SCP-1272: This was my second SCP, and (in my mind) my least-successful. Basically, I wanted to do something interesting with a containment breach and real-world physics, and this was my attempt at doing so. My continued insistence on using made-up physics to describe what's going on here, however, made it a somewhat difficult read — especially considering that, in the real world, I'm a lawyer, not a physicist.

The blue guy is Emile Abruzzo, the sculptor who made the sculptures. In my mind, he's the (unintentional) founder of AWCY, but I sort of hate AWCY, so I stripped out that backstory. I think he's better as just a bizarre blue guy.

SCP-1539: I actually wrote this several years ago. It's basically an exercise in mindfuckery, and follows the same sort of pattern as SCP-1193. The 'problem' with it, insofar as there is a problem, is that all of the interesting stuff is obfuscated behind the technical language I made up to explain what's going on with it. In other words, it's a bit of a tough read, and that's partially my fault.

SCP-1348: This is my favorite of my SCPs, but it's a bit of a tough sell. It's Abrahamic, which some people don't like. It's got long containment procedures, which some people don't like. It's pretty circumspect about what's going on in there, which some people don't like. On the other hand, it's got great pictures of Assyrian art and Nabatean ruins, and I really enjoy the underlying story of what's going on.
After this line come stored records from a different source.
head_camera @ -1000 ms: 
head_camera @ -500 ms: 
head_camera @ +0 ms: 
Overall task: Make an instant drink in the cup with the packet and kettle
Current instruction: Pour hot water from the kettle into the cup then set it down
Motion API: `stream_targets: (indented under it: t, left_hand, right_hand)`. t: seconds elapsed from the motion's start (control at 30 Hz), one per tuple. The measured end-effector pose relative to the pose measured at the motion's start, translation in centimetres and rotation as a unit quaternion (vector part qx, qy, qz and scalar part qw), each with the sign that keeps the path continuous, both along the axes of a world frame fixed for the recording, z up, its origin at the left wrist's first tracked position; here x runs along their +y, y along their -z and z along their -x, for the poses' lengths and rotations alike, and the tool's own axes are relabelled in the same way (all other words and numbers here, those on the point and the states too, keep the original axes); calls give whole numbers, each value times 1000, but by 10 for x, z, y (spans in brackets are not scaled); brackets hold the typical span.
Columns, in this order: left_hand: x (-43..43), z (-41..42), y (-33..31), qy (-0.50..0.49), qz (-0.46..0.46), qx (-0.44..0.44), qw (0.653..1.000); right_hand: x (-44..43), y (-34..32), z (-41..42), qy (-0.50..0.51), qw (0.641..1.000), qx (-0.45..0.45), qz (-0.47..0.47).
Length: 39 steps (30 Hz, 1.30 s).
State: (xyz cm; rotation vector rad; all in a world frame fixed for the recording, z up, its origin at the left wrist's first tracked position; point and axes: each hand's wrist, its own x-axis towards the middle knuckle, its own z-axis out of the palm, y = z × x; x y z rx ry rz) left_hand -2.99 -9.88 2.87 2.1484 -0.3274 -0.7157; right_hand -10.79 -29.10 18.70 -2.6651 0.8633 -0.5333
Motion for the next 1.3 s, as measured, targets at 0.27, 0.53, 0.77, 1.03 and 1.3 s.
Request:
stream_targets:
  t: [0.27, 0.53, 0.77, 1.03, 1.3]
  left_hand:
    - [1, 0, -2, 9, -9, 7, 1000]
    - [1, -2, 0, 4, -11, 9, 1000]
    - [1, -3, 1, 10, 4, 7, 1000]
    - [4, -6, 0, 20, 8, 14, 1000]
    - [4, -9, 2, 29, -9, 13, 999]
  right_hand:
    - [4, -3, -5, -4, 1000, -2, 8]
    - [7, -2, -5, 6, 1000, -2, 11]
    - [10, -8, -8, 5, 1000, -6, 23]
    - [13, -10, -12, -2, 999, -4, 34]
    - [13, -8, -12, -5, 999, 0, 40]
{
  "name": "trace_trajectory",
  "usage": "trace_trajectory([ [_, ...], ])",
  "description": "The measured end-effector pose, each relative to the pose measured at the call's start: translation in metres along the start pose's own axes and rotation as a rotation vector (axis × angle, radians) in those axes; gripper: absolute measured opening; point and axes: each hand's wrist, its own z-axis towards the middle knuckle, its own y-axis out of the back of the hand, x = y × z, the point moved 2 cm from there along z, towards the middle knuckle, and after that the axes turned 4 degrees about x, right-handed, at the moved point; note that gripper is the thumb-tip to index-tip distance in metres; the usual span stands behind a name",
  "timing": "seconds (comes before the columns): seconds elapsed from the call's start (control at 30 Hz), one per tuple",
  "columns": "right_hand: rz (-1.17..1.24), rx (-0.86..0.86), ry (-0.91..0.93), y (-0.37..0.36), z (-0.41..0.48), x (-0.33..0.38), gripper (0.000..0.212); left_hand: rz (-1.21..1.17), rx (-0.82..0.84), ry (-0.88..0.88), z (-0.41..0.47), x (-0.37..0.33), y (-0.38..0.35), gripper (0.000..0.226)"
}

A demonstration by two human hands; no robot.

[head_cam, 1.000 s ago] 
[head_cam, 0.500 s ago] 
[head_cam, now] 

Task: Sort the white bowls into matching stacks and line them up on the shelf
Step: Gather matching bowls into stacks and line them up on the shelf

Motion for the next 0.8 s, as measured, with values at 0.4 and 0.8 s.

I sent it out in email several times, but it's sat for long enough that I thought I might put the spoilers out here:

(1) All Cohainim, descendants of the Jewish priestly caste, belong to Haplogroup CMH-6.
(2) 'Kahn' is a Germanized form of the last name 'Cohen,' which refers to descent from Cohainim.
(3) The Israeli strikes against what was believed to be a Syrian reactor complex actually happened in 2006.
(4) The anomalous humanoid is a seraph.
(5) Though it's subtle, the article indicates that the Foundation believes this site is related to SCP-1115.
(6) The snippet of ritual cited by the Class Omega celebrant actually states the name of God in this proto-Abrahamic religion: 'Yehom.' It's intended to be the same language as the transmissions from 1115.
(7) The proto-Abrahamic religion cited here still has 'echoes' or 'remnants' among a few heretical Muslims.
(8) The Koran refers to a mysterious fourth Abrahamic religion known as 'Sabateans.' This is the primary holy site of that missing faith.
(9) The underlying religion is something like inverted Gnosticism or Promethean Judaism: the Demiurge did something horrific on our behalf, and is being punished for it forever.
(10) 'Herev' is the Israel Defense Force's minority unit, mostly composed of Israeli Druze.

SCP-1427: I like this one. Most everyone else doesn't. I'm not sure why. In any case, this was originally an artifact built by the same people who built SCP-1348, to keep populations of primitive humans from getting near their important military sites. (And also to prevent them from developing sentience.) The SCP-1348 subspecies died off; we're descended from the primitives that infested their culture area. As a result, when this thing turns on, it's designed to obliterate human minds — except for those humans who were completely subservient to the 1348 culture.

In my headcanon, the nuclear war which destroyed the 1348 culture caused the human population bottleneck, not the Toba supervolcano.